_Exercise directions_:
From the listing, collect all lines containing the word "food".
*** Opening of Given material ***
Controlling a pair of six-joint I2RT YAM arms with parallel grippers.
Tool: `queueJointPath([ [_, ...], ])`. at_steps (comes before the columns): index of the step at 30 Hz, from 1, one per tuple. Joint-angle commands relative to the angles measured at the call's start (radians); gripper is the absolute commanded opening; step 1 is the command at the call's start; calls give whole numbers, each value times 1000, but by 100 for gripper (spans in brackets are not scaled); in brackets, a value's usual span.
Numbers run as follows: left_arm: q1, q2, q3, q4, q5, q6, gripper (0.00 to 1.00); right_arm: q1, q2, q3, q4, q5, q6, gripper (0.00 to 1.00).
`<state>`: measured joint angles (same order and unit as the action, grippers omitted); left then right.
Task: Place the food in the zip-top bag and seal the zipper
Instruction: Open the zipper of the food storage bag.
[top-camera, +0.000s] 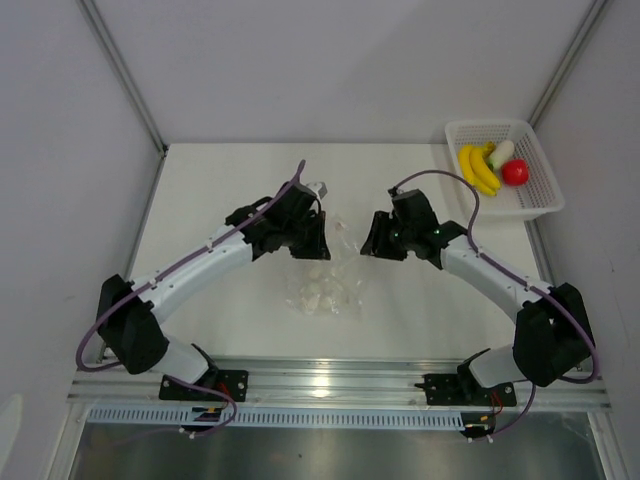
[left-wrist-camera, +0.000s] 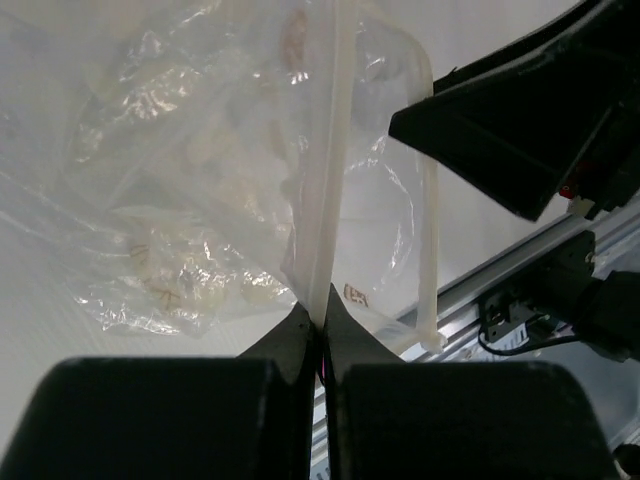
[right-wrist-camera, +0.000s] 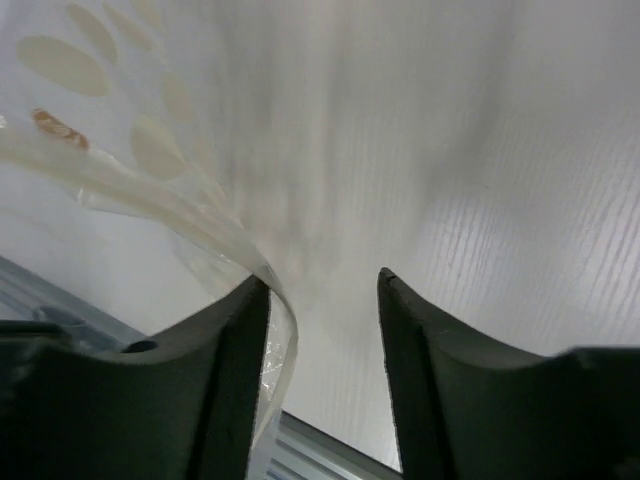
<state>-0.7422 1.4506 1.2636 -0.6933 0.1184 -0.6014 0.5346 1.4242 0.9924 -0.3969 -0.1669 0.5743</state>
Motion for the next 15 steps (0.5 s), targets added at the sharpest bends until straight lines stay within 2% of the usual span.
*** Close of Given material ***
_Solution for this task_:
Task: Place the food in the zip-top bag and seal the zipper
Instruction: Open the zipper of the food storage bag.

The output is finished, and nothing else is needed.